--- Prompt ---
Only the lines from the one that contains "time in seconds" through the last line of the data below should be duplicated, exactly and without pictures.

↓↓↓

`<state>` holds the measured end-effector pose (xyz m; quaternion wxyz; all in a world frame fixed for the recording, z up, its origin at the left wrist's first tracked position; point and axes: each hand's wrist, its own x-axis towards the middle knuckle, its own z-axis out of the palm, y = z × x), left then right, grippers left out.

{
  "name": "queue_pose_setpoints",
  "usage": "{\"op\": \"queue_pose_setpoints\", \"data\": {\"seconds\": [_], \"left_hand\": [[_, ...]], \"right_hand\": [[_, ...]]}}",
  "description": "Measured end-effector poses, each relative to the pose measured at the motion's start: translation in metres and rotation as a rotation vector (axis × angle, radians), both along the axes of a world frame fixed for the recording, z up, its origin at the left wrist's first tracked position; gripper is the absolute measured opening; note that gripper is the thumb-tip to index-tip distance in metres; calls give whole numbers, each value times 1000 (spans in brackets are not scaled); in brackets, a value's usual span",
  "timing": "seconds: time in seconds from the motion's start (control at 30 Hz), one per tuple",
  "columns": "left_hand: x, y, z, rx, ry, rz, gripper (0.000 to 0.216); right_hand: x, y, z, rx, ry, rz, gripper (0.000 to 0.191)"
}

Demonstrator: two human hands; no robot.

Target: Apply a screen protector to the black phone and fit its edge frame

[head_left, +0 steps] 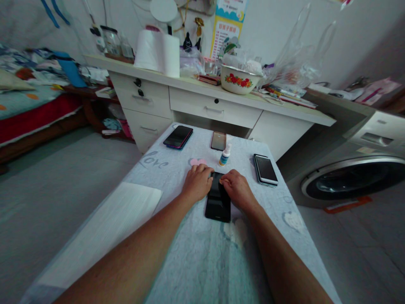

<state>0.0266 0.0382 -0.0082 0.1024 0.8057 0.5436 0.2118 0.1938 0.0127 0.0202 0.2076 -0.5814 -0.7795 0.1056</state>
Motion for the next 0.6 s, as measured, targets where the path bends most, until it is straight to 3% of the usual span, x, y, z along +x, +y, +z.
{"op": "queue_pose_setpoints", "data": {"seconds": [0.6], "left_hand": [[0, 0, 2, -20, -9, -5, 31]], "right_hand": [[-15, 3, -4, 23, -83, 43, 19]]}}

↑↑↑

--- Exercise response ---
  "timing": "seconds: time in seconds from the motion's start (control at 30 Hz), one per tuple",
  "columns": "left_hand: x, y, z, rx, ry, rz, gripper (0.000 to 0.216); right_hand: x, y, z, rx, ry, rz, gripper (0.000 to 0.191)"
}

Demonstrator: two human hands; no robot.

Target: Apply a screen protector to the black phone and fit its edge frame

[head_left, +0 steps] 

<state>0.0266 0.0382 -0.0082 0.1024 0.8057 0.5436 0.2118 0.1938 0.0127 0.0202 0.2076 -0.5814 -0.7795 0.1056</state>
Motion for the next 0.6 s, as measured, targets where the path bends most, until it is straight to 3% of the usual span, x, y, z along +x, +y, +z.
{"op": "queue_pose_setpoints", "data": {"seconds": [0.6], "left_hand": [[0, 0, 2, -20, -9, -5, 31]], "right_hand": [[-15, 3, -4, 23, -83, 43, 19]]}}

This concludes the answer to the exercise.